Department of Medicine, Faculty of Medicine, University of Peradeniya, Peradeniya, 20400, Sri Lanka.
ENT Unit, General Hospital, Kandy, 20000, Sri Lanka.
BMC Infect Dis. 2018 Aug 22;18(1):418. doi: 10.1186/s12879-018-3338-8.

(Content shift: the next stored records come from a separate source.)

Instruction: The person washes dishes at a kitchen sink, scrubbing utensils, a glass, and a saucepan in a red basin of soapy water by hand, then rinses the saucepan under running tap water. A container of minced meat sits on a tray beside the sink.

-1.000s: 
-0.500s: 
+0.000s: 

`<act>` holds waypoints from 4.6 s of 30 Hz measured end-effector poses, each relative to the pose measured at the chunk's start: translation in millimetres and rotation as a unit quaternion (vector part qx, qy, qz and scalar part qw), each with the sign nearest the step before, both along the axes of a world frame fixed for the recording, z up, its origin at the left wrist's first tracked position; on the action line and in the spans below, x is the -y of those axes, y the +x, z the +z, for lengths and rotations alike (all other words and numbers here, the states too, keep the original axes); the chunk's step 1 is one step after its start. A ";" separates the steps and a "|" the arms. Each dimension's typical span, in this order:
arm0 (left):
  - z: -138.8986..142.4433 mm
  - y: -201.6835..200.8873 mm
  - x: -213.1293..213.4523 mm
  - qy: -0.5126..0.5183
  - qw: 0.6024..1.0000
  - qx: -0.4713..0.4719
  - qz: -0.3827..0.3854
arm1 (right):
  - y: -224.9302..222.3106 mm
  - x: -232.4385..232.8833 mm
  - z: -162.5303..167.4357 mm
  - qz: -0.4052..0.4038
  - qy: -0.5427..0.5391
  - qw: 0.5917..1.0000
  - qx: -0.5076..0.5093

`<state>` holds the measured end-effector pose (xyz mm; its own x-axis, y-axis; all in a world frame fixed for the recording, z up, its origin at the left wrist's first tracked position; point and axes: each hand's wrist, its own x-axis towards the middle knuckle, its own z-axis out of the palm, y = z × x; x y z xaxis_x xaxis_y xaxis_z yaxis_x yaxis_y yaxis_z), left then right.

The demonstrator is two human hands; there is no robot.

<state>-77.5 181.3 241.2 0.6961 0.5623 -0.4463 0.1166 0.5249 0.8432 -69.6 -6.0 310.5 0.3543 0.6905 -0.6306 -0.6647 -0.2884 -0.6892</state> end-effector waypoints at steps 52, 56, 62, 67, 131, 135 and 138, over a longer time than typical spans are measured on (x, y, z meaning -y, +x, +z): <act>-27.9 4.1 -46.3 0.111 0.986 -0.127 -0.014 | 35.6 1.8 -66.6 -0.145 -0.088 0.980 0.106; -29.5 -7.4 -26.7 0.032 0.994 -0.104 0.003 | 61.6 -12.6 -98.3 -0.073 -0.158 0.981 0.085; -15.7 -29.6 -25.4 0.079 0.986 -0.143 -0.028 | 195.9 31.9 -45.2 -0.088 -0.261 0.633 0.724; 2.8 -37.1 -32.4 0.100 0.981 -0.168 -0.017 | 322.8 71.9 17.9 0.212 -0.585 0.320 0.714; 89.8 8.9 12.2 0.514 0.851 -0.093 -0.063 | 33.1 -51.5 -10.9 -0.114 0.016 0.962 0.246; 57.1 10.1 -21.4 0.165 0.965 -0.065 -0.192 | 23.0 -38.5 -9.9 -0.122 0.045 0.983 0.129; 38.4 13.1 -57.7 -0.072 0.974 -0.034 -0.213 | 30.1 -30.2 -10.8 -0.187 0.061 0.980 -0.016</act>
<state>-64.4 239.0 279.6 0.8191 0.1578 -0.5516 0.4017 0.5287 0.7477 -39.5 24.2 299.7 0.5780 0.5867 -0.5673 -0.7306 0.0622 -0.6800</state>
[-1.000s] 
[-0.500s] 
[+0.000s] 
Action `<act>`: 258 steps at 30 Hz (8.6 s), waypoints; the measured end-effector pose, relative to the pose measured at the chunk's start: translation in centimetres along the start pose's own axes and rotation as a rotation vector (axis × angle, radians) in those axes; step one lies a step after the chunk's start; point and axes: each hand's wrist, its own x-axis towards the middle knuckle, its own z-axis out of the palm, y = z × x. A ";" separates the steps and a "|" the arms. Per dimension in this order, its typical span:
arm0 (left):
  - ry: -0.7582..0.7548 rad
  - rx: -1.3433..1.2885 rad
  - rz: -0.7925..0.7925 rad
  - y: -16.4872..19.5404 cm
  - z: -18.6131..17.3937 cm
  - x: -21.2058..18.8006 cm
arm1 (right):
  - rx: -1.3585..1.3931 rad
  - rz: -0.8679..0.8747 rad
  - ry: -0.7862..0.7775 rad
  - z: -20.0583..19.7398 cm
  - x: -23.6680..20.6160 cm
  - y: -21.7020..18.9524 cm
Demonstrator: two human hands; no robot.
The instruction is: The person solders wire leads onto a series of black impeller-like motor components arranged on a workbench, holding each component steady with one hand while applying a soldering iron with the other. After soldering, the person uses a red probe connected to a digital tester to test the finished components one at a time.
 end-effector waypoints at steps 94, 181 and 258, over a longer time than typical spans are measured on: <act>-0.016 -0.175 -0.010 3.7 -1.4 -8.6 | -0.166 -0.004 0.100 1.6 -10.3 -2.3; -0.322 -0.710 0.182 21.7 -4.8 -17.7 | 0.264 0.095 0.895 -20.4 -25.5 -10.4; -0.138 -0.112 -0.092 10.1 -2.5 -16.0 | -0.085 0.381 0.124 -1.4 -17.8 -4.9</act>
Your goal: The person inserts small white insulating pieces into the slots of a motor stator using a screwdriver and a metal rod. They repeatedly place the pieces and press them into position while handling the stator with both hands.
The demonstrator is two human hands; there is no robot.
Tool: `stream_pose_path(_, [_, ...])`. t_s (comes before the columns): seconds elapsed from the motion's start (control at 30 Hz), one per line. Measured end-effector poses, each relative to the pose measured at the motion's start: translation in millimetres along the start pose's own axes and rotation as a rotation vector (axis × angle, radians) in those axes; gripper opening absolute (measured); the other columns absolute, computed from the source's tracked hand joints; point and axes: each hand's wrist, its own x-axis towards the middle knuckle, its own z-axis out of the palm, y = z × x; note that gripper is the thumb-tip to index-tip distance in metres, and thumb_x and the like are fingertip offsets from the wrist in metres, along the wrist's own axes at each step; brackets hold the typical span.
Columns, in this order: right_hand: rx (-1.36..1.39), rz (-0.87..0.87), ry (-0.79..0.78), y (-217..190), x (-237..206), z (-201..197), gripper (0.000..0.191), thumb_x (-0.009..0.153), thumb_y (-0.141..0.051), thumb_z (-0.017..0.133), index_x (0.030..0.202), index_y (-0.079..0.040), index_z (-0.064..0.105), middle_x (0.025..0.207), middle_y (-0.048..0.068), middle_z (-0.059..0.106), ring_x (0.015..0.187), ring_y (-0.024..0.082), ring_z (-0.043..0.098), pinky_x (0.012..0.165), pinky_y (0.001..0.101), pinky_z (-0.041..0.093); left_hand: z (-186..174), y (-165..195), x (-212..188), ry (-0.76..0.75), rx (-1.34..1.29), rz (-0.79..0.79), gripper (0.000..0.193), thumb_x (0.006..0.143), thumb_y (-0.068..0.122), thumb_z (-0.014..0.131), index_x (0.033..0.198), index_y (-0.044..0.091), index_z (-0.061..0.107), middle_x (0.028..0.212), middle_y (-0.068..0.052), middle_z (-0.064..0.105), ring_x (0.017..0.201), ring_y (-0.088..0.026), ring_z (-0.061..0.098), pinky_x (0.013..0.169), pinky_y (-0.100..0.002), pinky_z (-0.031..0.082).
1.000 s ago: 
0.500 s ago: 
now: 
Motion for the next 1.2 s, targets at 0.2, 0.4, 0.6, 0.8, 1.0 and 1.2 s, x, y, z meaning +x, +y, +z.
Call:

Over the last two decades intra-aural tick infestation (otoacariasis) has been a common occurrence in the hilly central region in Sri Lanka. Very occasional detection of isolated unilateral facial nerve palsy associated with otoacariasis attributed to toxin damage of the nerve prompted us to study the clinico-epidemiology and aetio-pathology of the problem.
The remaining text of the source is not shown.